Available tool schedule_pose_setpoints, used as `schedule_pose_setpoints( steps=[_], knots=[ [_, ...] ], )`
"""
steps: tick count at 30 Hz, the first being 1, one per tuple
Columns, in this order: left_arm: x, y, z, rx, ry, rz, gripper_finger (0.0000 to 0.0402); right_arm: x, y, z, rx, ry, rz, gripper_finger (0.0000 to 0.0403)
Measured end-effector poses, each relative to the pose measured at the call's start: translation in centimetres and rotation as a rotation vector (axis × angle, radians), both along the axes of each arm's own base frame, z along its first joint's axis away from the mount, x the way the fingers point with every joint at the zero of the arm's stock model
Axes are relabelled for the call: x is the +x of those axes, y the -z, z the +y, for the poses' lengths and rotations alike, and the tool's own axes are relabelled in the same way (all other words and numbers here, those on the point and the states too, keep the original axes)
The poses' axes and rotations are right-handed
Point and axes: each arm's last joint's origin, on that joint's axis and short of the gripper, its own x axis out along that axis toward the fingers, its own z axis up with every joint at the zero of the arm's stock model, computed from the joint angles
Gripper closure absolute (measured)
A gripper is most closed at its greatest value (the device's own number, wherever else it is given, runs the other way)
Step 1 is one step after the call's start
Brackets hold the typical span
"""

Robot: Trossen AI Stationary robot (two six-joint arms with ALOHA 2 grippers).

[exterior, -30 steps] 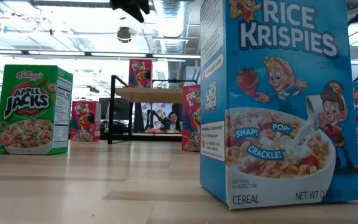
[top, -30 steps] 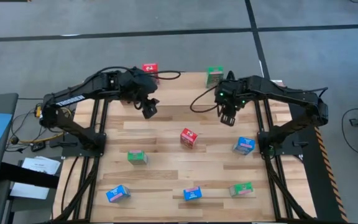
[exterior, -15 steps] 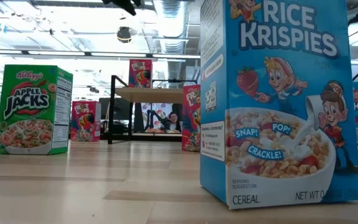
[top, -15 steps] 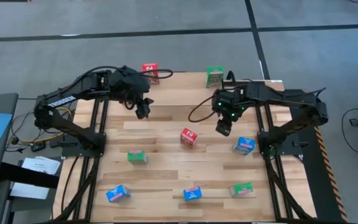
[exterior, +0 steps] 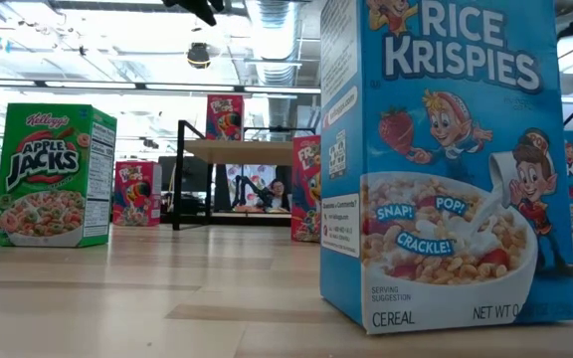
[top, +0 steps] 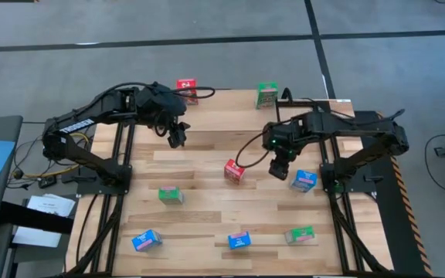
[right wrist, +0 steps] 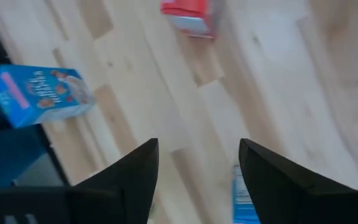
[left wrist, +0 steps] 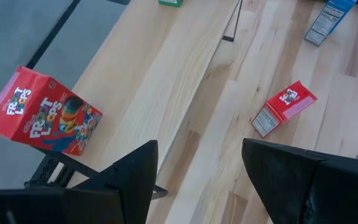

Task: Stack cereal on shelf
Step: Put the bottom right blue cereal box on the shelf

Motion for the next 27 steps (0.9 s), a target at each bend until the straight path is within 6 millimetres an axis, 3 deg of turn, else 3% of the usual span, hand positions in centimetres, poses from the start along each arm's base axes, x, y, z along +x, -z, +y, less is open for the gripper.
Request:
schedule_pose_setpoints(
  steps=[9,27],
  knots=[
    [0.3,0.0,-1.5,-0.004,0.061,-0.002,0.0177,1.2,-0.6,2.8,0.055,-0.053,-0.132,0.0119],
    [0.6,0.0,-6.7,-0.066,0.207,-0.032,0.0177,2.4,-2.3,9.9,0.108,-0.282,-0.449,0.0117]
  ],
)
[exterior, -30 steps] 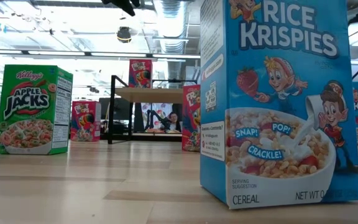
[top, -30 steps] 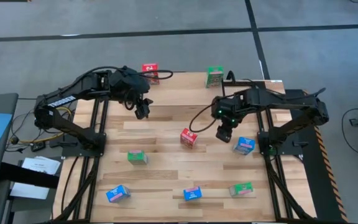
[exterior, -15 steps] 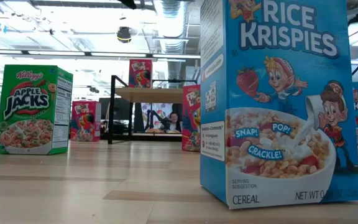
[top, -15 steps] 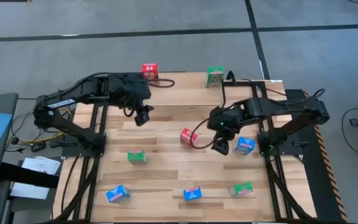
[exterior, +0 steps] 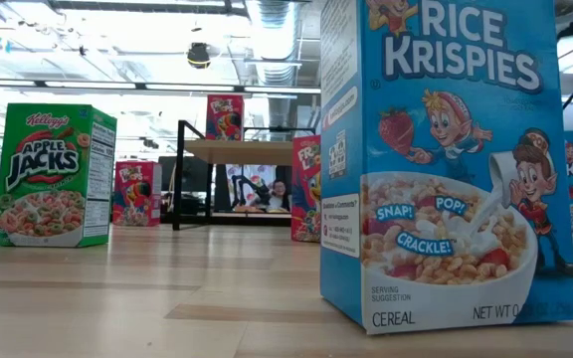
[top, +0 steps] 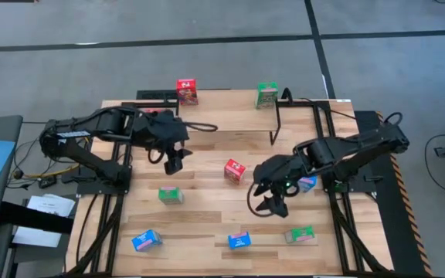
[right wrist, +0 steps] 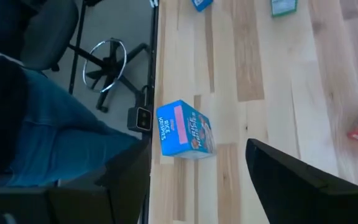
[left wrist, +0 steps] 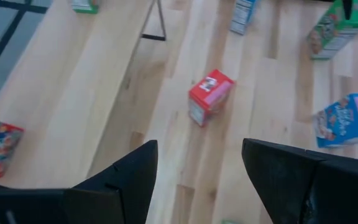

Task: Stack cereal on shelf
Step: Put the bottom right blue cereal box on the shelf

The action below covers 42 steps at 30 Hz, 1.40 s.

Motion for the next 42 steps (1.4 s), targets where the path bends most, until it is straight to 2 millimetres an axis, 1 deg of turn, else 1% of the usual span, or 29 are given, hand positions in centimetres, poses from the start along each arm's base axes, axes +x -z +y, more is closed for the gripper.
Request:
schedule_pose_setpoints(
  steps=[5,8,10,12,14,16,19,21,23,26,29,33,42],
  knots=[
    [-0.1,0.0,-1.2,-0.023,0.027,-0.007,0.0177,0.4,0.6,1.2,-0.024,-0.012,-0.003,0.0117],
    [-0.2,0.0,-1.9,-0.034,0.045,-0.009,0.0177,1.0,0.5,1.9,-0.004,-0.024,-0.047,0.0116],
    [-0.2,0.0,-2.3,-0.049,0.046,-0.015,0.0177,1.1,0.8,2.3,-0.006,-0.035,-0.043,0.0116],
    [-0.2,0.0,-2.7,-0.069,0.044,-0.019,0.0177,1.7,0.8,2.8,0.004,-0.047,-0.08,0.0117],
    [-0.3,0.0,-3.0,-0.083,0.046,-0.023,0.0177,1.5,1.1,3.1,-0.017,-0.071,-0.068,0.0117],
    [-0.4,0.0,-3.4,-0.097,0.048,-0.023,0.0177,2.1,1.3,3.6,-0.027,-0.094,-0.101,0.0117],
    [-0.5,0.0,-3.9,-0.116,0.051,-0.026,0.0177,2.2,2.3,4.1,-0.074,-0.115,-0.065,0.0117],
    [-0.5,0.0,-4.1,-0.13,0.046,-0.032,0.0177,2.7,2.6,4.5,-0.076,-0.123,-0.083,0.0117],
    [-0.5,-0.1,-4.3,-0.132,0.032,-0.045,0.0177,2.7,3.3,4.8,-0.091,-0.137,-0.046,0.0117],
    [-0.6,-0.1,-4.5,-0.135,0.016,-0.05,0.0177,3.0,3.7,5.6,-0.119,-0.189,-0.076,0.0117],
    [-0.6,-0.1,-4.6,-0.148,0.003,-0.054,0.0177,3.1,3.9,6.4,-0.146,-0.243,-0.111,0.0117],
    [-0.6,-0.1,-4.6,-0.17,-0.02,-0.058,0.0177,2.9,4.1,7.0,-0.156,-0.269,-0.102,0.0117],
    [-0.6,0.0,-4.6,-0.212,-0.047,-0.063,0.0177,2.6,4.2,7.2,-0.217,-0.237,-0.109,0.0117]
  ],
)
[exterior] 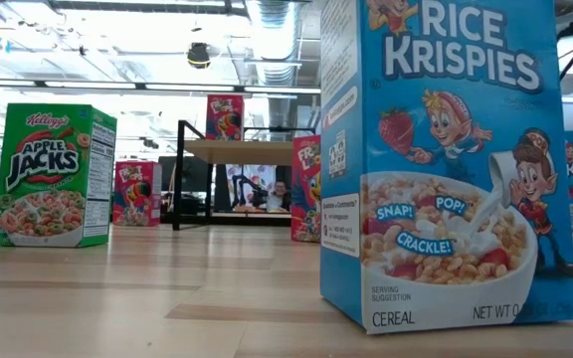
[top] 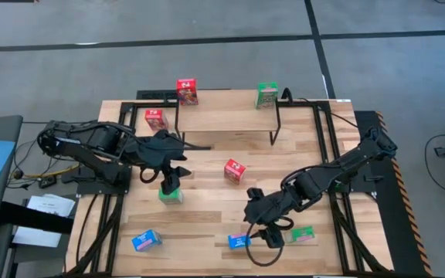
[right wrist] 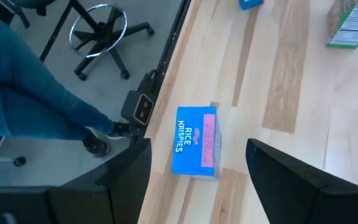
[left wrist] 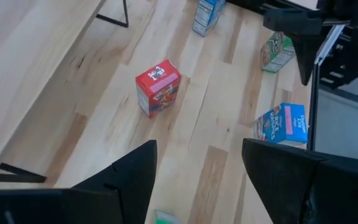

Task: Stack cereal on shelf
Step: Put the bottom right blue cereal box on the shelf

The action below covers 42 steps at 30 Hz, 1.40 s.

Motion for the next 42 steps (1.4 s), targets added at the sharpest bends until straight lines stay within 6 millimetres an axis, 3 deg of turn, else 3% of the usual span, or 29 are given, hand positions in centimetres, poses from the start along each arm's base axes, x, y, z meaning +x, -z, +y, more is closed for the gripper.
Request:
schedule_pose_setpoints(
  steps=[13,26,42],
  knots=[
    [0.0,0.0,0.0,-0.031,-0.039,-0.007,0.0177,1.6,4.1,3.3,-0.075,-0.029,0.06,0.0117],
    [0.0,0.0,0.0,-0.031,-0.043,-0.001,0.0177,2.1,7.1,4.4,-0.19,0.009,0.113,0.0117],
    [0.0,0.0,0.0,-0.026,-0.047,-0.003,0.0177,1.9,7.0,4.5,-0.18,0.043,0.128,0.0117]
  ],
)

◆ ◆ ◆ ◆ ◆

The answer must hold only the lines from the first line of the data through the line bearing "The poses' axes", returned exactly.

Available tool schedule_pose_setpoints, used as `schedule_pose_setpoints( steps=[_], knots=[ [_, ...] ], )`
"""
steps: tick count at 30 Hz, the first being 1, one per tuple
Columns, in this order: left_arm: x, y, z, rx, ry, rz, gripper_finger (0.0000 to 0.0402); right_arm: x, y, z, rx, ry, rz, gripper_finger (0.0000 to 0.0403)
Measured end-effector poses, each relative to the pose measured at the call's start: translation in centimetres and rotation as a rotation vector (axis × angle, radians), both along the axes of each arm's own base frame, z along its first joint's axis away from the mount, x the way the fingers point with every joint at the zero of the arm's stock model
Axes are relabelled for the call: x is the +x of those axes, y the -z, z the +y, for the poses' lengths and rotations alike, and the tool's own axes are relabelled in the same way (all other words and numbers here, those on the point and the states too, keep the original axes)
The poses' axes and rotations are right-handed

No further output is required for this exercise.